Task details: Each of the following records is to be printed verbatim.

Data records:
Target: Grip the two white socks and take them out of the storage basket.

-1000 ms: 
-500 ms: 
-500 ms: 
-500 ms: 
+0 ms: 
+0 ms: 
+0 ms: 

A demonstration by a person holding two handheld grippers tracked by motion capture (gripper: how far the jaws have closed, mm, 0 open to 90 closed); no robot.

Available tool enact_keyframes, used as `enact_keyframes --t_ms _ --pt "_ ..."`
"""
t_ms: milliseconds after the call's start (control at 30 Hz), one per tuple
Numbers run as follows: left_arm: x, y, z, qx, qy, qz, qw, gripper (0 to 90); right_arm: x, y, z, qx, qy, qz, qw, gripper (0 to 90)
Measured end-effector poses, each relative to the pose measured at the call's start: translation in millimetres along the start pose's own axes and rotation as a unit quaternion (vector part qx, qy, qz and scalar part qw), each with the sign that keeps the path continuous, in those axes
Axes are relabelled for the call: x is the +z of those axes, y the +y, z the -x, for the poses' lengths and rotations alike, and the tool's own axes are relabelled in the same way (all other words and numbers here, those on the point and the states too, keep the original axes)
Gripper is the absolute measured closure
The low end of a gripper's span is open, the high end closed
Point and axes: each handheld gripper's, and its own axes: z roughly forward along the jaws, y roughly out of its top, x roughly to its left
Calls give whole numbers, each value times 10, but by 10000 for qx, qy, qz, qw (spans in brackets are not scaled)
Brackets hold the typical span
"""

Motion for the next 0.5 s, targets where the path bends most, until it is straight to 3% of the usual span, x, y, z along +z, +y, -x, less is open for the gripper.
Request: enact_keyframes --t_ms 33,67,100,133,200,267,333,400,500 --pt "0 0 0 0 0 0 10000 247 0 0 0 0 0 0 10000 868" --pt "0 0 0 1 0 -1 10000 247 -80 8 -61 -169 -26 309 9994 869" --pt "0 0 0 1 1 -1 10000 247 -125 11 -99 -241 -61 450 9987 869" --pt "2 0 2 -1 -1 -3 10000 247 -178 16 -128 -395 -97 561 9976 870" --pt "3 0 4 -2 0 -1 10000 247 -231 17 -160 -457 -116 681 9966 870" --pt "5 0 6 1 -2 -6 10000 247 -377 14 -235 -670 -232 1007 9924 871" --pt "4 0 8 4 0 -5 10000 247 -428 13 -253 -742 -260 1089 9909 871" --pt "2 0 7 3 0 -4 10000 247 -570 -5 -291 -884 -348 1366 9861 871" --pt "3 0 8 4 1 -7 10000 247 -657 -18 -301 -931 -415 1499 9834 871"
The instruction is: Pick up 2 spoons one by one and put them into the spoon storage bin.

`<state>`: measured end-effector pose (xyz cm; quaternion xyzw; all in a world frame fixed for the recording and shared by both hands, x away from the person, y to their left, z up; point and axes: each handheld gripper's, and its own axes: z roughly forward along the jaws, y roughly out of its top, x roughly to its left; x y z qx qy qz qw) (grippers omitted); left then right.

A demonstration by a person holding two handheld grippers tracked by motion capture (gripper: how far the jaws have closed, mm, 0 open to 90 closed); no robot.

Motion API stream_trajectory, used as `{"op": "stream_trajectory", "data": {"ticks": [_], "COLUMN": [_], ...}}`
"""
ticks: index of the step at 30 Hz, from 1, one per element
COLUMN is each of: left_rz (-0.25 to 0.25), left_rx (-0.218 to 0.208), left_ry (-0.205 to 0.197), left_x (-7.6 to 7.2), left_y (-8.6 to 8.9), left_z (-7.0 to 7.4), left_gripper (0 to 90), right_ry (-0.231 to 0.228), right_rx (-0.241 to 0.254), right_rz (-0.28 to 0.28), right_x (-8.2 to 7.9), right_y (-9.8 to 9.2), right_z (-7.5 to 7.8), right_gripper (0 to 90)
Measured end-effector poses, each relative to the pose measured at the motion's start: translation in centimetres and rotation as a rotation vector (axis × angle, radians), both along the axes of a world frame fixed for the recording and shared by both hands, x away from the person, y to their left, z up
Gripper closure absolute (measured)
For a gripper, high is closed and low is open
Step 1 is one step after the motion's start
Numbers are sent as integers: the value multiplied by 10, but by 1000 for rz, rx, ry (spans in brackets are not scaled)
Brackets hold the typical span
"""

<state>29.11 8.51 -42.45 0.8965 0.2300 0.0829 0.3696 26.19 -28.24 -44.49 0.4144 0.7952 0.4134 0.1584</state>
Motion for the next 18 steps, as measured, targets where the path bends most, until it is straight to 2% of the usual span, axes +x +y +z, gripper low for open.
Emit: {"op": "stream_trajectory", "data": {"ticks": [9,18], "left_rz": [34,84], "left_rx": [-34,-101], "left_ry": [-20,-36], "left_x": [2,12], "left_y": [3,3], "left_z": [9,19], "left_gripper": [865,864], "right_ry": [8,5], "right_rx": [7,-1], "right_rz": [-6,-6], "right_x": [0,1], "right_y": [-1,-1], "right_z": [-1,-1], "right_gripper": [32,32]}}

Expected answer:
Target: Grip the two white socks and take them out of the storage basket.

-1000 ms: 
-500 ms: 
-500 ms: 
-500 ms: 
+0 ms: 
+0 ms: 
+0 ms: 

A demonstration by a person holding two handheld grippers tracked by motion capture (gripper: how far the jaws have closed, mm, 0 open to 90 closed); no robot.

Available tool enact_keyframes, used as `enact_keyframes --t_ms _ --pt "_ ..."`
"""
t_ms: milliseconds after the call's start (control at 30 Hz), one per tuple
Numbers run as follows: left_arm: x, y, z, qx, qy, qz, qw, gripper (0 to 90); right_arm: x, y, z, qx, qy, qz, qw, gripper (0 to 90)
Measured end-effector poses, each relative to the pose measured at the call's start: translation in millimetres along the start pose's own axes and rotation as a unit quaternion (vector part qx, qy, qz and scalar part qw), each with the sign that keeps the path continuous, in those axes
Axes are relabelled for the call: x is the +z of those axes, y the +y, z the -x, for the poses' lengths and rotations alike, and the tool's own axes are relabelled in the same way (all other words and numbers here, those on the point and the states too, keep the original axes)
Gripper is the absolute measured closure
The low end of a gripper's span is open, the high end closed
Point and axes: each handheld gripper's, and its own axes: z roughly forward along the jaws, y roughly out of its top, x roughly to its left
Calls give whole numbers, each value times 10, but by 10000 for qx, qy, qz, qw (spans in brackets are not scaled)
Brackets hold the typical span
"""

Motion for the next 0.5 s, targets where the path bends most, until it is straight to 3% of the usual span, x, y, z along +z, +y, -x, less is open for the gripper.
Request: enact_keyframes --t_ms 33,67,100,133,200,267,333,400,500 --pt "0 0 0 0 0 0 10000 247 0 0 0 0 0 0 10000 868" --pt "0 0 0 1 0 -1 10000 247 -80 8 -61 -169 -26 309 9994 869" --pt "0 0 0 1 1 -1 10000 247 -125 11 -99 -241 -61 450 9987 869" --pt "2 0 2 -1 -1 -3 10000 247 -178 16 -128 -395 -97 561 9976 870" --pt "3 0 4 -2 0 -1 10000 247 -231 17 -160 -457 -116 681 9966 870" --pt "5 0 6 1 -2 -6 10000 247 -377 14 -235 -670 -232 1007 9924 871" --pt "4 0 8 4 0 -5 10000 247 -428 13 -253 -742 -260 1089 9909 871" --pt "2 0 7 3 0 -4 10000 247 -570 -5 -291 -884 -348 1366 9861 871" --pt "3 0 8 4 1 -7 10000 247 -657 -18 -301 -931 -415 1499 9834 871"
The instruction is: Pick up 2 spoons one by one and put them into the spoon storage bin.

`<state>`: measured end-effector pose (xyz cm; quaternion xyzw; all in a world frame fixed for the recording and shared by both hands, x away from the person, y to their left, z up; point and axes: each handheld gripper's, and its own axes: z roughly forward along the jaws, y roughly out of its top, x roughly to its left; x y z qx qy qz qw) (grippers omitted); left then right.

A demonstration by a person holding two handheld grippers tracked by motion capture (gripper: how far the jaws have closed, mm, 0 open to 90 closed); no robot.

Motion API stream_trajectory, used as `{"op": "stream_trajectory", "data": {"ticks": [_], "COLUMN": [_], ...}}`
"""
ticks: index of the step at 30 Hz, from 1, one per element
COLUMN is each of: left_rz (-0.25 to 0.25), left_rx (-0.218 to 0.208), left_ry (-0.205 to 0.197), left_x (-7.6 to 7.2), left_y (-8.6 to 8.9), left_z (-7.0 to 7.4), left_gripper (0 to 90), right_ry (-0.231 to 0.228), right_rx (-0.241 to 0.254), right_rz (-0.28 to 0.28), right_x (-8.2 to 7.9), right_y (-9.8 to 9.2), right_z (-7.5 to 7.8), right_gripper (0 to 90)
Measured end-effector poses, each relative to the pose measured at the motion's start: translation in centimetres and rotation as a rotation vector (axis × angle, radians), both along the axes of a world frame fixed for the recording and shared by both hands, x away from the person, y to their left, z up
Gripper closure absolute (measured)
For a gripper, high is closed and low is open
Step 1 is one step after the motion's start
Numbers are sent as integers: the value multiplied by 10, but by 1000 for rz, rx, ry (spans in brackets are not scaled)
Brackets hold the typical span
"""

<state>29.11 8.51 -42.45 0.8965 0.2300 0.0829 0.3696 26.19 -28.24 -44.49 0.4144 0.7952 0.4134 0.1584</state>
Motion for the next 18 steps, as measured, targets where the path bends most, until it is straight to 2% of the usual span, axes +x +y +z, gripper low for open.
Emit: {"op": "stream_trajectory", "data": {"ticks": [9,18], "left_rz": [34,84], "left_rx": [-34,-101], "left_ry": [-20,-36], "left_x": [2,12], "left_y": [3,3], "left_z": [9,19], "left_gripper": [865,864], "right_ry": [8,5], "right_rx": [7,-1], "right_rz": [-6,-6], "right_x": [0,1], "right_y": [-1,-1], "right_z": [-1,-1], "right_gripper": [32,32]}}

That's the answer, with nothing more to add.